*** Extracted material ***

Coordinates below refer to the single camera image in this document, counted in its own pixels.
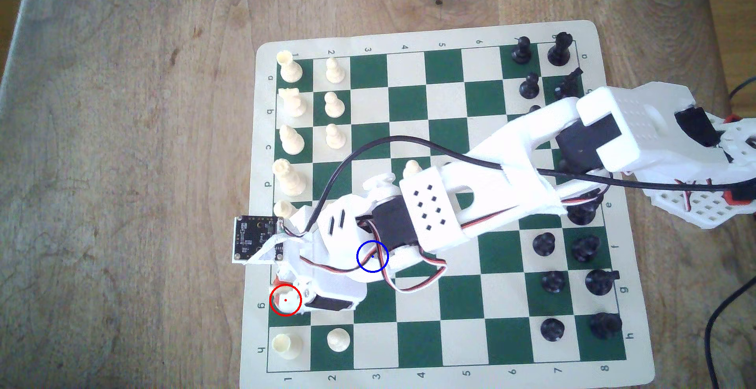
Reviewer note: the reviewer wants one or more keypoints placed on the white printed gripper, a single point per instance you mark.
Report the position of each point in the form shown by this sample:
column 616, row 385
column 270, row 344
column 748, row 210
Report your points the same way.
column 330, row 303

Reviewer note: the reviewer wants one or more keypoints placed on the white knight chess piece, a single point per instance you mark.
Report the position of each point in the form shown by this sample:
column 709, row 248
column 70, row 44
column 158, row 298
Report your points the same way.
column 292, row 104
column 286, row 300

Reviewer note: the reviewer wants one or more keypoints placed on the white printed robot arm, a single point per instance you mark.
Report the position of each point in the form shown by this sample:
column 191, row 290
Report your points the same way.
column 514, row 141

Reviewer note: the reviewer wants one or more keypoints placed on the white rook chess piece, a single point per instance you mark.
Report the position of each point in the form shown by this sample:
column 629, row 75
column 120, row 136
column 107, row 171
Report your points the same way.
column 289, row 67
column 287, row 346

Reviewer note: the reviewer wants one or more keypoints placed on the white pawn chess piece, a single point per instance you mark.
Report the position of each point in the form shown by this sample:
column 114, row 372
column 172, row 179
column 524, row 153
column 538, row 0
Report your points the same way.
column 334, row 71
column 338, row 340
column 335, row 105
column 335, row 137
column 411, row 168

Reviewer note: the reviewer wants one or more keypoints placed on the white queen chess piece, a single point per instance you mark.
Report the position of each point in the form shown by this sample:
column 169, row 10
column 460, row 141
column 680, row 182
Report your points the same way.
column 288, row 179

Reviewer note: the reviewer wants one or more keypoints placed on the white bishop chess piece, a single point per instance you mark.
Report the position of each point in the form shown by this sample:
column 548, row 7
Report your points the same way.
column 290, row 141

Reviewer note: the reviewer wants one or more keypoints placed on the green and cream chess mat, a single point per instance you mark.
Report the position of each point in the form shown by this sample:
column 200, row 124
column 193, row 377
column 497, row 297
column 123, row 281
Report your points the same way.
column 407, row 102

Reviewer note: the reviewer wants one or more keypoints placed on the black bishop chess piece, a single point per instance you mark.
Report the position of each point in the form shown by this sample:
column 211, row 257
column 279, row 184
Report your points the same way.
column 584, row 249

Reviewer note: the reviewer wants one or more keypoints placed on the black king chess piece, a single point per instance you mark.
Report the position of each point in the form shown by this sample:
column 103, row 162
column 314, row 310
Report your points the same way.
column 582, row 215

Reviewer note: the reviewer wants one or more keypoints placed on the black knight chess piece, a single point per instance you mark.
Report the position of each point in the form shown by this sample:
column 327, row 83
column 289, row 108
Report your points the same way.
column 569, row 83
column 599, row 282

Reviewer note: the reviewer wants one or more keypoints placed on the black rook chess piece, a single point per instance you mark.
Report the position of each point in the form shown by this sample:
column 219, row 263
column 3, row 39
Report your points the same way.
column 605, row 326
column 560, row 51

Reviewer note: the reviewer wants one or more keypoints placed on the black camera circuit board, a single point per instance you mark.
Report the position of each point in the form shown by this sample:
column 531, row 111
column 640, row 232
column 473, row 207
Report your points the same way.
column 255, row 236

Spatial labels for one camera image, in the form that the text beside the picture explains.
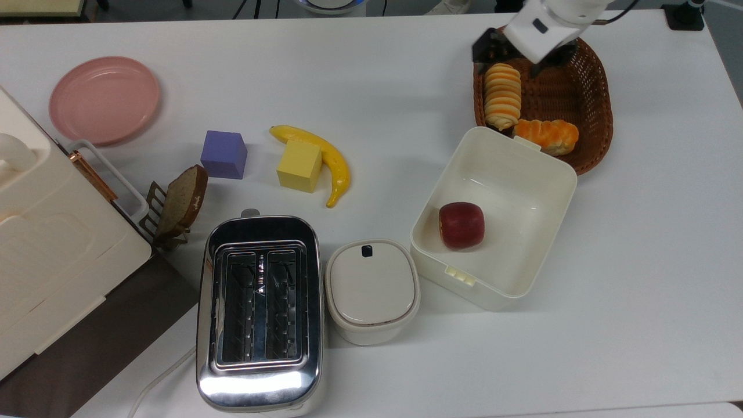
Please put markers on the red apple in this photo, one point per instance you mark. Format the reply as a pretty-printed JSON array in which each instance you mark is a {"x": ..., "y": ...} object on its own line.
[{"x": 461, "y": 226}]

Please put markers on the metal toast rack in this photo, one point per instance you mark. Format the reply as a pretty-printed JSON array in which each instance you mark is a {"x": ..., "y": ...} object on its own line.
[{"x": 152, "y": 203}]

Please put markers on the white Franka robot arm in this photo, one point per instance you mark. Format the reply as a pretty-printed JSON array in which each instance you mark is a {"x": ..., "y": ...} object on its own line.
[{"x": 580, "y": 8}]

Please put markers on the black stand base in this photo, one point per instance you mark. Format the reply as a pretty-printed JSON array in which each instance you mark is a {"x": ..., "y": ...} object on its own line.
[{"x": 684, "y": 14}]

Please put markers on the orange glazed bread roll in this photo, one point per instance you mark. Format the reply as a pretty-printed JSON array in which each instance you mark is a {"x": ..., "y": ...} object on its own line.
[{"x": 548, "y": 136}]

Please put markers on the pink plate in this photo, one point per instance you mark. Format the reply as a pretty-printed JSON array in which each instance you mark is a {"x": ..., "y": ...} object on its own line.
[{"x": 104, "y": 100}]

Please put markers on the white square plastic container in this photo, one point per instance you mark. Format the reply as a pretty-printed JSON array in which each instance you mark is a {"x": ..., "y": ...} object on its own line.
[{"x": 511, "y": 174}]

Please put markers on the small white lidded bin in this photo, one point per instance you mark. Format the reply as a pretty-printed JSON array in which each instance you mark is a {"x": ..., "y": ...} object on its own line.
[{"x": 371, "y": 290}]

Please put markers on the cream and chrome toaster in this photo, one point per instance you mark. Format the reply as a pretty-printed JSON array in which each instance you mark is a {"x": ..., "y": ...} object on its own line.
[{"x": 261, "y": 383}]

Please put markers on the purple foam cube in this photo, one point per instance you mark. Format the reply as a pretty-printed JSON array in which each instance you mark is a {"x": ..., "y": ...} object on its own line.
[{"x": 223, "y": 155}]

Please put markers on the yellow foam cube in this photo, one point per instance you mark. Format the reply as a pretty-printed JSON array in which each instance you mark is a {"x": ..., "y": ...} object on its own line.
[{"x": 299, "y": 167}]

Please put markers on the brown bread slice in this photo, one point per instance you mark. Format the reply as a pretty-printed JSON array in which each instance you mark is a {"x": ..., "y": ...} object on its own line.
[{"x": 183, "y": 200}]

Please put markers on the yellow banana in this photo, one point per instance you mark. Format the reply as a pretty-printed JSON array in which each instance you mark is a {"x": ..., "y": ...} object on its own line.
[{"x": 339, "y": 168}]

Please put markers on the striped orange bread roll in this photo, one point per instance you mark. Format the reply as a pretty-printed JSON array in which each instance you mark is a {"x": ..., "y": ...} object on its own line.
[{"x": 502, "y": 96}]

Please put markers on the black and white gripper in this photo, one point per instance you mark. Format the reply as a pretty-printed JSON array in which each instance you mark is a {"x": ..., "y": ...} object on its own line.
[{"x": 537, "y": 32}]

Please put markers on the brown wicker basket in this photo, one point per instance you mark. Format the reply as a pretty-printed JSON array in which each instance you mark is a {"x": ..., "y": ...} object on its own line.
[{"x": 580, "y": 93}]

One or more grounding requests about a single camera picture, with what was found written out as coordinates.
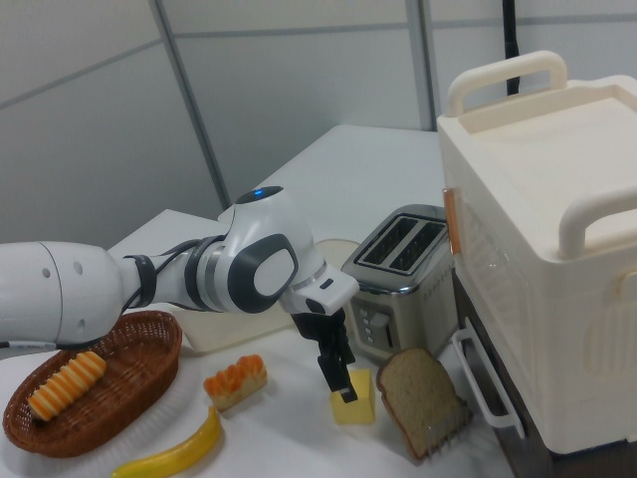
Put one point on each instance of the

*** End of Extracted material ***
*** Extracted material ***

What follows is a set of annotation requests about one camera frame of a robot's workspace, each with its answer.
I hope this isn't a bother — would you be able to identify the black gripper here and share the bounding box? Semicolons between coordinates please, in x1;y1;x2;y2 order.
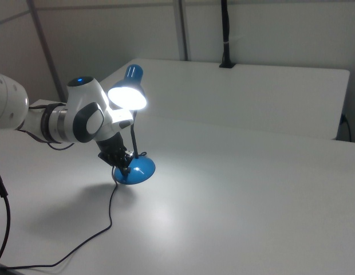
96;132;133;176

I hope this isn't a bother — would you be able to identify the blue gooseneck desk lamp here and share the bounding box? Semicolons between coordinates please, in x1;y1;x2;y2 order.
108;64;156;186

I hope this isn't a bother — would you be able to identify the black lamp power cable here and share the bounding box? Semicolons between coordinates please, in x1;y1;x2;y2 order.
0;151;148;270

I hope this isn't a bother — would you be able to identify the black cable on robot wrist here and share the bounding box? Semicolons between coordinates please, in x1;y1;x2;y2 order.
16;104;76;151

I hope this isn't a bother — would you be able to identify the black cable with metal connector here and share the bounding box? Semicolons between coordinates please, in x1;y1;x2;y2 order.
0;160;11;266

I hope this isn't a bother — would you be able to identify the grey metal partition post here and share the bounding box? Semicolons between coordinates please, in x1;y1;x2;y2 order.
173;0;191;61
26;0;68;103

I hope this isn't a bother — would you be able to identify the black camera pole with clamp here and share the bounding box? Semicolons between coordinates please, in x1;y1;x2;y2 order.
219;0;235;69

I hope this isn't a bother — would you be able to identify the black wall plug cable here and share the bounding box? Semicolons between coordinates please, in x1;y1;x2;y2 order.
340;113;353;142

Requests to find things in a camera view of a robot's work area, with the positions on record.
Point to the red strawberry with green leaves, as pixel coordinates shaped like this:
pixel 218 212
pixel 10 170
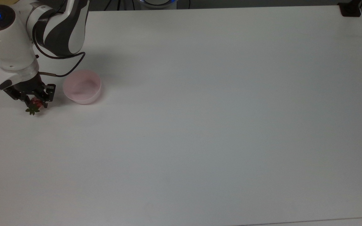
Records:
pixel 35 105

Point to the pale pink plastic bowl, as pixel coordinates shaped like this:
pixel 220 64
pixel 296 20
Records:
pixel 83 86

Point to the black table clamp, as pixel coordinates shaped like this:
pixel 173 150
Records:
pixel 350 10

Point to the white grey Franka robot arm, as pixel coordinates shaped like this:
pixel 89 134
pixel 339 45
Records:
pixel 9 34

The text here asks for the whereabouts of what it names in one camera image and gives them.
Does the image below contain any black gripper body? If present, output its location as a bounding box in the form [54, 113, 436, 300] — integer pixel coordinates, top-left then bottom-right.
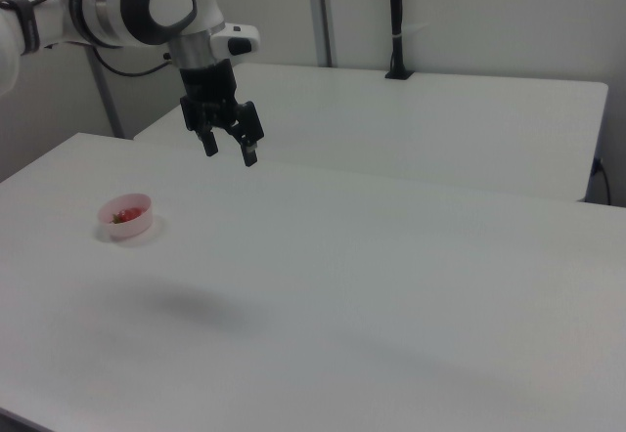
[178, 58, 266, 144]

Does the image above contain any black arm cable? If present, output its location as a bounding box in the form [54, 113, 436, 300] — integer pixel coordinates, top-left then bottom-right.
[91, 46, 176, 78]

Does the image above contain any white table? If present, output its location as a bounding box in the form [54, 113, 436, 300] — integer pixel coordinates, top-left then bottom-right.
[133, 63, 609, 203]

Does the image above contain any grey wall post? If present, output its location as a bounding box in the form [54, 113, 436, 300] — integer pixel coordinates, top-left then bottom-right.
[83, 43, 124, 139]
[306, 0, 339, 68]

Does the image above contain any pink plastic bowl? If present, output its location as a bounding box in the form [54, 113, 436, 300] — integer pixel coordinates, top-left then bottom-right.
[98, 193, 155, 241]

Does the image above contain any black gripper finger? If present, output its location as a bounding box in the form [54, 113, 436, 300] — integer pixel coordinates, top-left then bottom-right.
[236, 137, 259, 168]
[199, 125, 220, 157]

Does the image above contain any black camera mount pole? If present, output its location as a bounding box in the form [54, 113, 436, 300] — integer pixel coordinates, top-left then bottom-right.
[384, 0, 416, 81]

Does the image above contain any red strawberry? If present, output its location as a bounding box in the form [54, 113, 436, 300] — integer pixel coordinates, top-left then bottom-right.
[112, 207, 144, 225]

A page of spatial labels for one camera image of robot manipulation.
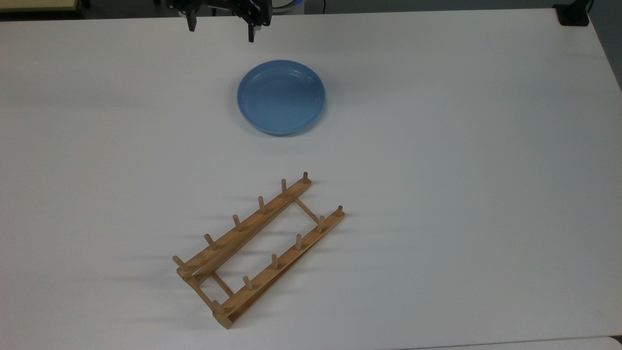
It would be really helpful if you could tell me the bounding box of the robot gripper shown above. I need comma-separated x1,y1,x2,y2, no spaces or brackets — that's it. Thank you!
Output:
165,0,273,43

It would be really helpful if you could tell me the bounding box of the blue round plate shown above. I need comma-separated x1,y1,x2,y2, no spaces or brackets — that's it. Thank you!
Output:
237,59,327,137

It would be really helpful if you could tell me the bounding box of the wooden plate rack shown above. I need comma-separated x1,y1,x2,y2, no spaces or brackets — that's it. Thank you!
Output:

*** End of Extracted material ***
*** Extracted material ***

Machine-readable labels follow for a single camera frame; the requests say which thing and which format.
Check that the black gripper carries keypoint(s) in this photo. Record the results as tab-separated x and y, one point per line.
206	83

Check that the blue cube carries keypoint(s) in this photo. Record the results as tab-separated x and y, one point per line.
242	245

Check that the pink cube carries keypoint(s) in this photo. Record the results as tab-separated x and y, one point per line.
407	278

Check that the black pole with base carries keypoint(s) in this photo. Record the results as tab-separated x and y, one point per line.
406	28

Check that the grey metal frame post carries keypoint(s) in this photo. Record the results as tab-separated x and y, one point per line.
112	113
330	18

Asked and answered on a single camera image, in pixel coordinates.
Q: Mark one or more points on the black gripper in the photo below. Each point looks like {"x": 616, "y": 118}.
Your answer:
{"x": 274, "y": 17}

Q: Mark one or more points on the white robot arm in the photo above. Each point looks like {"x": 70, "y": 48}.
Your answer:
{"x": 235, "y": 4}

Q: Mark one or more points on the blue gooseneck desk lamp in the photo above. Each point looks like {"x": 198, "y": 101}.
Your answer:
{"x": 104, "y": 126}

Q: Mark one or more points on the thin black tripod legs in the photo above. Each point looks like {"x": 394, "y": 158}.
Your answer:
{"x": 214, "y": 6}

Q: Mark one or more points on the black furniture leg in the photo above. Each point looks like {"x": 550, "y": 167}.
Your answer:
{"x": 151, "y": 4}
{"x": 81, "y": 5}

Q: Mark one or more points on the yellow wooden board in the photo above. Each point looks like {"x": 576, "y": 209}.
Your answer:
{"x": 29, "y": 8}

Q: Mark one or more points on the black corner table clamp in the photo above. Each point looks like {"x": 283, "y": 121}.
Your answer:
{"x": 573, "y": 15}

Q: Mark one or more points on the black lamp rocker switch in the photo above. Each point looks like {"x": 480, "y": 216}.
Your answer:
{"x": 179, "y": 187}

*** End of Extracted material ***

Assignment:
Provide only the number of lines from the material above that include the word "board".

Exercise solution:
2